This year Spain won its first world cup. It did so against the Netherlands. The significance is that the Spanish style of soccer “tiki-taka” was created from the Netherlands greatest player, Johan Cryuff, while managing Barcelona – who was a product of the Dutch “totaalvoetbal” (Total Football) system. They share a history that has brought two countries to the top of the football world. Coincidentally, I see hints of this system at play within the “team” at Gangplank.
The tika-taka style has technically gifted, yet physically small players that have excellent touch, acute vision and passing, as well as excel at maintaining possession. Gangplank is in Chandler, AZ, a physically small market, but it has players that pursue excellence at their craft. As a collective whole, they have a very specific vision of what they want their game to look like and are selfless at passing the proverbial ball around the field in order to achieve their goals. They understand that controlling the game is far more important than being the most gifted athletically.

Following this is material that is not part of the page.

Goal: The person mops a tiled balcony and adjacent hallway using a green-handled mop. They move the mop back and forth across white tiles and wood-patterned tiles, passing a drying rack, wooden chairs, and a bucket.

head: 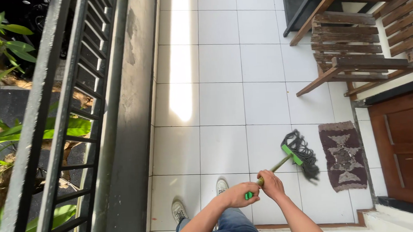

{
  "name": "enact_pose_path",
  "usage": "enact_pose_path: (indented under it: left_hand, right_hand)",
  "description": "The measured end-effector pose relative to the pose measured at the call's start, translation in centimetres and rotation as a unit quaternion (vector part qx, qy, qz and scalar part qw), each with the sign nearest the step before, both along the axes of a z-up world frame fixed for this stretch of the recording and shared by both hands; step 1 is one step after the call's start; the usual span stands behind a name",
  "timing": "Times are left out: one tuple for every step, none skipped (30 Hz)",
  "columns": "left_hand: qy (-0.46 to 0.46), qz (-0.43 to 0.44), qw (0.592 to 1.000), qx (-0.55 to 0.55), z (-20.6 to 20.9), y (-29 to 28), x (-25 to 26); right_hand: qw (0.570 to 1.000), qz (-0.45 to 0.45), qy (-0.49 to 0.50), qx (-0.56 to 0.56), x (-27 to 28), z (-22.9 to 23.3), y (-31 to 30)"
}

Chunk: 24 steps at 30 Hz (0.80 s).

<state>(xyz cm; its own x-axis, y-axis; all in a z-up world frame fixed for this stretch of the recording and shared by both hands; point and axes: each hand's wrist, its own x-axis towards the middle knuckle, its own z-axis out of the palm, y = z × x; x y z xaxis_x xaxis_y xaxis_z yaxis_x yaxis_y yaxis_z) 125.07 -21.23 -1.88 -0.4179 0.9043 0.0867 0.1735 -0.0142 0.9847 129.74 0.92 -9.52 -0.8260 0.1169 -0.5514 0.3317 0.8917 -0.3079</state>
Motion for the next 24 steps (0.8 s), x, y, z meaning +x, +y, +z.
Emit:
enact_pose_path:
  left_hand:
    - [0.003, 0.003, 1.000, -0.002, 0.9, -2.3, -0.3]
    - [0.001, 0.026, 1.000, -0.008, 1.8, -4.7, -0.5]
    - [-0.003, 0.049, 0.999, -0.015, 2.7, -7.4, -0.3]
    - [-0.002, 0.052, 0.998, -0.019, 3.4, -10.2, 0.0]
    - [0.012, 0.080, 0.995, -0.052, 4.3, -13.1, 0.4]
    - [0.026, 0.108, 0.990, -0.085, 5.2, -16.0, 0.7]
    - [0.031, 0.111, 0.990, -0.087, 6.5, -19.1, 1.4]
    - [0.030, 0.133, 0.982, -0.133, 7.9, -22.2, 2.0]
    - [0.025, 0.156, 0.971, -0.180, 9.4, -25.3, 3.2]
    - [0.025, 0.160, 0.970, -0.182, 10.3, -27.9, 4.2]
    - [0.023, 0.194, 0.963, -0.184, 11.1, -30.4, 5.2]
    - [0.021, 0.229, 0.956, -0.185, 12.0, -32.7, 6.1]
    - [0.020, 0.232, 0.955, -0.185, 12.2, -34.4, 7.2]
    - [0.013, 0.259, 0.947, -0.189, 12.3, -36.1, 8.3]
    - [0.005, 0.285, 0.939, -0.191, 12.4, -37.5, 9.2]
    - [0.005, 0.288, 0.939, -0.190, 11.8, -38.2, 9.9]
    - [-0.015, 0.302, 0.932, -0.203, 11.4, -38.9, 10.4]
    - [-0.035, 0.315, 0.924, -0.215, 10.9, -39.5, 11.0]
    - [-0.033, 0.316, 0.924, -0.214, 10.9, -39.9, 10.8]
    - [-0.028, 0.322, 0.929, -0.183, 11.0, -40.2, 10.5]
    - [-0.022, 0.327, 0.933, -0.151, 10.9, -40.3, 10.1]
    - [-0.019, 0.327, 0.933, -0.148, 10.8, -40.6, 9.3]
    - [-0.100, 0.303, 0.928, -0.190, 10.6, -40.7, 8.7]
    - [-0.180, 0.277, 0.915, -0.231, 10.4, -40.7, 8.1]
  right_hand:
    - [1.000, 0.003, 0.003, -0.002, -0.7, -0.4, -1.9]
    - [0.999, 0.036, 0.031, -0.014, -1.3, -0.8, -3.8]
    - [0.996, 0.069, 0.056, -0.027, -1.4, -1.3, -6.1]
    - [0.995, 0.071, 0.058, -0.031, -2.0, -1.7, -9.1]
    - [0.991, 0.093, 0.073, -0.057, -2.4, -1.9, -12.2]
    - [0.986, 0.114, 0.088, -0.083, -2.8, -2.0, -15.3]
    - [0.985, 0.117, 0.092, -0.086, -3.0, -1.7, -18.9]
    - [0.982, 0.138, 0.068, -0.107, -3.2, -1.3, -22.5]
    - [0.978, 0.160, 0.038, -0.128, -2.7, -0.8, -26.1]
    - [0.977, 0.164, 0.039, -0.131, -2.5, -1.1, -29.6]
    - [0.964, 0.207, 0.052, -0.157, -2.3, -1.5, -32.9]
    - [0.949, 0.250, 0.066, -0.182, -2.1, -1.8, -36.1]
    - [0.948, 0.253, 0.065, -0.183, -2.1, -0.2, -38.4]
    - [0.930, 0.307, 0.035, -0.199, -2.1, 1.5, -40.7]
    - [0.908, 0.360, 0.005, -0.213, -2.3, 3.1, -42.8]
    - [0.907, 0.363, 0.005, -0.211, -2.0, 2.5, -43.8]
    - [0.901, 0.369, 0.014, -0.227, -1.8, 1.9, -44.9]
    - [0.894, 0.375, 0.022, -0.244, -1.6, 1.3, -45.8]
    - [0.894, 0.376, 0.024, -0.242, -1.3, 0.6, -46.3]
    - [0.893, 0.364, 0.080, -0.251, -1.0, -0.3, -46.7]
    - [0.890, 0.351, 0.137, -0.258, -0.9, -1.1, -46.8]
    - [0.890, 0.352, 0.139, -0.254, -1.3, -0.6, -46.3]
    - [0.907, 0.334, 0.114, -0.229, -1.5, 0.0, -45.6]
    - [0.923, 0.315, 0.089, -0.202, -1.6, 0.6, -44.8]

Tiki-Taka is all about small, precise and carefully executed passes working the ball through various channels. It takes an immense amount of patience and focus to maintain possession. Likewise, those at Gangplank aren’t in a rush to find the back of the net. Maintaining possession and building up for the right time to strike is perfectly okay for them.
The style is balanced by maintaining possession in such a way that attacking and defending occur at the same time – allowing for a flair of creativity and a brilliance of touch to be added. Gangplank has that sense of personality as it is always attacking and defending in the same motion, giving it the ability to be confident on the ball at all times and to add its flair at will. Defeated Germany’s Honigstein declared the Spanish style as “the most difficult version of football possible: an uncompromising passing game, coupled with intense, high pressing, relying on ball movement rather than switching of positions. Spain was able to control both the ball AND the opponent”. Gangplank has the same intensity and its spirit of “doing” is high pressure with a fast pace movement of the ball that keeps opponents under control.
In Total Football, a player who moves out of position is replaced by another member of the team, thus retaining the team’s intended organizational structure. In this fluid system, no player is fixed in a nominal role. Anyone can be successful as an attacker, a midfielder and a defender. The only player fixed in a nominal position is the goalkeeper. Gangplank similarly requires that each member be comfortable in a number of areas. They must have the ability to quickly switch positions depending on the on-field situation. This dynamic ability allows the relentless attack of opportunities the minute they appear.
This style requires the players to be confident and is physically and technically demanding. In the same way Gangplank requires players that are willing to work hard to be the best at what they do. Space and creation are at the center of Total Football. This is the essence of Gangplank. Every player is required to be able to create and use of space is at the heart of making opportunity happen. It is this spatial awareness and ability to create that allows serendipity to flow freely.
“It was about making space, coming into space, and organizing space-like architecture on the football pitch,” said Hulshoff. The system developed organically and collaboratively. Gangplank and Total Football both are successful because they self organizing and collaborative towards an end goal.
Cruyff states “Simple football is the most beautiful. But playing simple football is the hardest thing.” I find Gangplank hard to describe on so many levels, yet at its core it is the most simple thing I have ever participated in. A contradiction of sorts.
The biggest similarity, perhaps, is the importance that the Dutch placed on their youth players. In fact, the youth academy of the famed Dutch football club, Ajax, is called De Toekomst — The Future. Gangplank also understands that the future is in the youth. We have created Gangplank Junior to show young players that it is okay to create and self-organize – that possession of the ball, simple play and technical excellence allow you compete with the teams that are bigger, faster, stronger and more athletic.
10 Principles of the Gangplank System:
- Demand Technical Excellence
- Require Vision
- Be Dynamic and Fluid. Distribute Accordingly.
- Create and Use of Space to Your Advantage
- Be Patient, Yet Always Attacking
- Encourage Creativity and Brilliance
- Apply Relentless Pressure
- Be Self-Organizing
- Play Simple
- Training Our Youth is Our Future
What principles does your team adhere to?